Prompt>
Please reproduce all of the data exactly as it appears, but skip the pictures.

▬▬▬▬▬▬▬▬▬▬

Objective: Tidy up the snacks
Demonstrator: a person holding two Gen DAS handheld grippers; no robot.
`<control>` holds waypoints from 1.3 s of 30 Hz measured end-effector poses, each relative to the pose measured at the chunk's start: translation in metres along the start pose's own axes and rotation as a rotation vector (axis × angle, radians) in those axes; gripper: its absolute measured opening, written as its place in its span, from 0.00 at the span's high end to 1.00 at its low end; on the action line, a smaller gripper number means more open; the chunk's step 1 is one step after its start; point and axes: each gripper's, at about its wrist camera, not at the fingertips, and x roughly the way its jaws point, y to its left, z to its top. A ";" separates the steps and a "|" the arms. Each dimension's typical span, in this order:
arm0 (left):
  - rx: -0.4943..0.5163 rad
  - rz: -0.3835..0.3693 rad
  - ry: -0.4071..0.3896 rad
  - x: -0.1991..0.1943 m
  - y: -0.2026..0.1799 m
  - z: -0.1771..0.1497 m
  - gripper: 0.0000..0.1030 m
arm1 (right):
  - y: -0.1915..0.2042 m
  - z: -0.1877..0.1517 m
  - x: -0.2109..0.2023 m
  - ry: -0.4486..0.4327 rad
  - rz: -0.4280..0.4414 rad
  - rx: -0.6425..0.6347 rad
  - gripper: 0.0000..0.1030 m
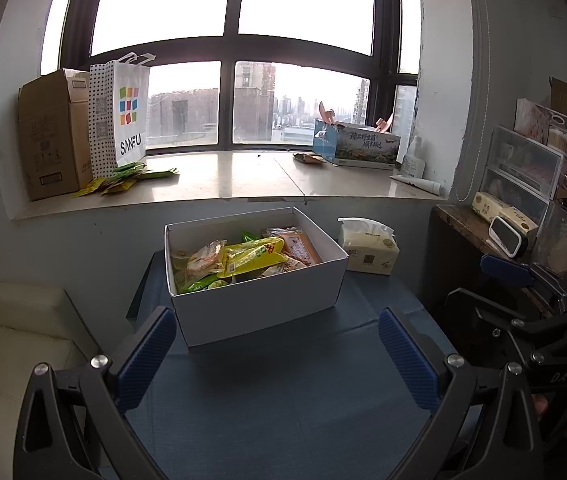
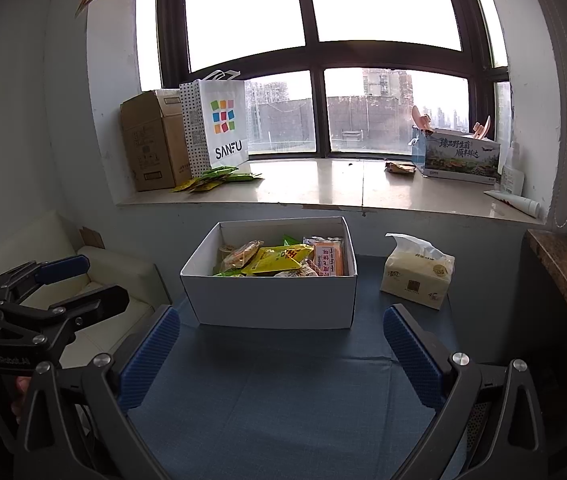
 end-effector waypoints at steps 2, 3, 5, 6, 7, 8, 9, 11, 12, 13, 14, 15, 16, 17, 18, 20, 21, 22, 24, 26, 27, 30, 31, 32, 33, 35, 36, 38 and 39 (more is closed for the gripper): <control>0.002 0.001 -0.001 0.000 -0.001 0.000 0.00 | 0.000 0.000 0.000 0.001 0.000 0.000 0.00; 0.002 -0.001 0.000 0.000 -0.001 0.000 0.00 | 0.000 0.000 0.000 0.000 0.000 0.000 0.00; 0.001 -0.003 -0.001 0.000 -0.001 0.000 0.00 | 0.000 0.000 0.000 0.000 0.001 -0.001 0.00; 0.001 -0.003 -0.001 -0.001 -0.001 0.000 0.00 | 0.000 0.000 0.000 0.000 0.000 0.000 0.00; 0.001 -0.002 -0.001 0.000 -0.001 0.000 0.00 | 0.000 0.000 0.000 0.000 0.000 -0.001 0.00; 0.000 -0.002 -0.001 -0.001 -0.001 0.000 0.00 | 0.000 0.001 0.000 -0.001 -0.001 0.000 0.00; 0.000 -0.004 -0.002 -0.001 0.000 0.000 0.00 | 0.000 0.001 0.000 -0.001 0.000 0.003 0.00; -0.001 -0.006 -0.001 0.000 0.000 0.001 0.00 | 0.000 0.001 0.000 0.000 0.002 0.002 0.00; -0.001 -0.005 -0.002 -0.001 0.000 0.001 0.00 | 0.000 0.001 0.000 0.000 0.000 0.002 0.00; -0.001 -0.003 -0.002 0.000 0.000 0.001 0.00 | 0.001 0.001 -0.001 -0.001 0.000 0.002 0.00; -0.001 -0.004 -0.002 0.000 -0.001 0.001 0.00 | 0.001 0.001 -0.001 -0.001 0.001 0.002 0.00; -0.001 -0.005 -0.001 0.000 -0.001 0.001 0.00 | 0.001 0.001 -0.001 -0.001 0.001 0.001 0.00; -0.001 -0.004 -0.002 0.000 -0.001 0.001 0.00 | 0.001 0.001 -0.001 -0.001 0.000 0.001 0.00; -0.001 -0.005 -0.001 0.000 -0.001 0.001 0.00 | 0.001 0.001 -0.001 -0.001 0.000 0.001 0.00; -0.001 -0.004 -0.001 0.000 0.000 0.001 0.00 | 0.001 0.001 -0.001 -0.001 0.000 0.001 0.00; 0.000 -0.006 -0.001 0.000 0.000 0.001 0.00 | 0.001 0.001 -0.001 -0.002 0.000 0.000 0.00; 0.000 -0.005 0.000 0.000 0.000 0.001 0.00 | 0.001 0.001 -0.001 -0.001 0.000 0.001 0.00; 0.000 -0.004 0.000 0.000 0.000 0.001 0.00 | 0.001 0.001 -0.001 0.000 0.000 0.002 0.00; 0.001 -0.006 0.000 0.000 0.000 0.001 0.00 | 0.002 0.001 -0.001 0.000 -0.001 0.000 0.00; 0.001 -0.004 -0.001 0.000 0.000 0.001 0.00 | 0.002 0.001 -0.001 -0.001 0.000 0.000 0.00; 0.003 -0.005 -0.001 0.000 -0.001 0.001 0.00 | 0.002 0.001 -0.001 -0.001 0.001 -0.001 0.00; 0.006 0.002 -0.002 0.000 -0.002 0.001 0.00 | 0.002 0.001 -0.001 -0.004 0.000 -0.001 0.00; 0.005 0.000 -0.002 0.000 -0.002 0.001 0.00 | 0.002 0.000 -0.002 -0.005 -0.001 -0.001 0.00; 0.003 -0.002 -0.001 0.000 -0.001 0.001 0.00 | 0.002 0.000 -0.002 -0.005 -0.002 -0.001 0.00; 0.003 -0.001 -0.001 0.000 -0.002 0.001 0.00 | 0.002 0.000 -0.002 -0.005 -0.001 -0.001 0.00; 0.004 0.002 -0.001 -0.001 -0.002 0.001 0.00 | 0.002 0.000 -0.001 -0.004 -0.002 -0.001 0.00; 0.003 0.000 -0.001 -0.001 -0.002 0.001 0.00 | 0.002 0.000 -0.001 -0.004 -0.001 -0.002 0.00; 0.005 -0.003 -0.002 -0.001 -0.001 0.001 0.00 | 0.002 0.000 -0.002 -0.005 0.000 -0.003 0.00; 0.006 -0.004 -0.002 -0.001 -0.002 0.001 0.00 | 0.002 0.000 -0.001 -0.004 0.000 -0.004 0.00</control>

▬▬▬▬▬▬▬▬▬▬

Exercise solution>
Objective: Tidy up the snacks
Demonstrator: a person holding two Gen DAS handheld grippers; no robot.
`<control>` holds waypoints from 1.3 s of 30 Hz measured end-effector poses, each relative to the pose measured at the chunk's start: translation in metres along the start pose's own axes and rotation as a rotation vector (axis × angle, radians) in those axes; gripper: its absolute measured opening, written as its place in its span, from 0.00 at the span's high end to 1.00 at its low end; on the action line, a smaller gripper number means more open; the chunk's step 1 is one step after its start; point and axes: each gripper's, at about its wrist camera, not at the fingertips, and x roughly the way its jaws point, y to its left, z to its top. A ";" separates the steps and a "|" the arms. Each dimension's typical span, in this order:
arm0 (left):
  - rx: -0.4943..0.5163 rad
  - rz: -0.3835..0.3693 rad
  - ry: -0.4071..0.3896 rad
  - x: -0.1991..0.1943 m
  - y: -0.2026..0.1799 m
  - z: -0.1771..0.1497 m
  - gripper: 0.0000..0.1030 m
arm1 (right):
  - y: -0.1915..0.2042 m
  - z: -0.1877..0.1517 m
  - x: -0.2109..0.2023 m
  - ry: -0.4486..0.4327 rad
  - rz: -0.4280..0.4414 rad
  - rx: -0.6425..0.6347 rad
  - gripper: 0.0000..0.1030 m
 end-effector waypoints at steps 2, 3, 5, 6, 7, 8, 9, 11, 12, 13, 14, 15, 16, 17, 18, 20, 21, 22, 24, 26, 27, 30, 31, 32, 33, 35, 36, 38 and 39 (more is closed for the gripper): <control>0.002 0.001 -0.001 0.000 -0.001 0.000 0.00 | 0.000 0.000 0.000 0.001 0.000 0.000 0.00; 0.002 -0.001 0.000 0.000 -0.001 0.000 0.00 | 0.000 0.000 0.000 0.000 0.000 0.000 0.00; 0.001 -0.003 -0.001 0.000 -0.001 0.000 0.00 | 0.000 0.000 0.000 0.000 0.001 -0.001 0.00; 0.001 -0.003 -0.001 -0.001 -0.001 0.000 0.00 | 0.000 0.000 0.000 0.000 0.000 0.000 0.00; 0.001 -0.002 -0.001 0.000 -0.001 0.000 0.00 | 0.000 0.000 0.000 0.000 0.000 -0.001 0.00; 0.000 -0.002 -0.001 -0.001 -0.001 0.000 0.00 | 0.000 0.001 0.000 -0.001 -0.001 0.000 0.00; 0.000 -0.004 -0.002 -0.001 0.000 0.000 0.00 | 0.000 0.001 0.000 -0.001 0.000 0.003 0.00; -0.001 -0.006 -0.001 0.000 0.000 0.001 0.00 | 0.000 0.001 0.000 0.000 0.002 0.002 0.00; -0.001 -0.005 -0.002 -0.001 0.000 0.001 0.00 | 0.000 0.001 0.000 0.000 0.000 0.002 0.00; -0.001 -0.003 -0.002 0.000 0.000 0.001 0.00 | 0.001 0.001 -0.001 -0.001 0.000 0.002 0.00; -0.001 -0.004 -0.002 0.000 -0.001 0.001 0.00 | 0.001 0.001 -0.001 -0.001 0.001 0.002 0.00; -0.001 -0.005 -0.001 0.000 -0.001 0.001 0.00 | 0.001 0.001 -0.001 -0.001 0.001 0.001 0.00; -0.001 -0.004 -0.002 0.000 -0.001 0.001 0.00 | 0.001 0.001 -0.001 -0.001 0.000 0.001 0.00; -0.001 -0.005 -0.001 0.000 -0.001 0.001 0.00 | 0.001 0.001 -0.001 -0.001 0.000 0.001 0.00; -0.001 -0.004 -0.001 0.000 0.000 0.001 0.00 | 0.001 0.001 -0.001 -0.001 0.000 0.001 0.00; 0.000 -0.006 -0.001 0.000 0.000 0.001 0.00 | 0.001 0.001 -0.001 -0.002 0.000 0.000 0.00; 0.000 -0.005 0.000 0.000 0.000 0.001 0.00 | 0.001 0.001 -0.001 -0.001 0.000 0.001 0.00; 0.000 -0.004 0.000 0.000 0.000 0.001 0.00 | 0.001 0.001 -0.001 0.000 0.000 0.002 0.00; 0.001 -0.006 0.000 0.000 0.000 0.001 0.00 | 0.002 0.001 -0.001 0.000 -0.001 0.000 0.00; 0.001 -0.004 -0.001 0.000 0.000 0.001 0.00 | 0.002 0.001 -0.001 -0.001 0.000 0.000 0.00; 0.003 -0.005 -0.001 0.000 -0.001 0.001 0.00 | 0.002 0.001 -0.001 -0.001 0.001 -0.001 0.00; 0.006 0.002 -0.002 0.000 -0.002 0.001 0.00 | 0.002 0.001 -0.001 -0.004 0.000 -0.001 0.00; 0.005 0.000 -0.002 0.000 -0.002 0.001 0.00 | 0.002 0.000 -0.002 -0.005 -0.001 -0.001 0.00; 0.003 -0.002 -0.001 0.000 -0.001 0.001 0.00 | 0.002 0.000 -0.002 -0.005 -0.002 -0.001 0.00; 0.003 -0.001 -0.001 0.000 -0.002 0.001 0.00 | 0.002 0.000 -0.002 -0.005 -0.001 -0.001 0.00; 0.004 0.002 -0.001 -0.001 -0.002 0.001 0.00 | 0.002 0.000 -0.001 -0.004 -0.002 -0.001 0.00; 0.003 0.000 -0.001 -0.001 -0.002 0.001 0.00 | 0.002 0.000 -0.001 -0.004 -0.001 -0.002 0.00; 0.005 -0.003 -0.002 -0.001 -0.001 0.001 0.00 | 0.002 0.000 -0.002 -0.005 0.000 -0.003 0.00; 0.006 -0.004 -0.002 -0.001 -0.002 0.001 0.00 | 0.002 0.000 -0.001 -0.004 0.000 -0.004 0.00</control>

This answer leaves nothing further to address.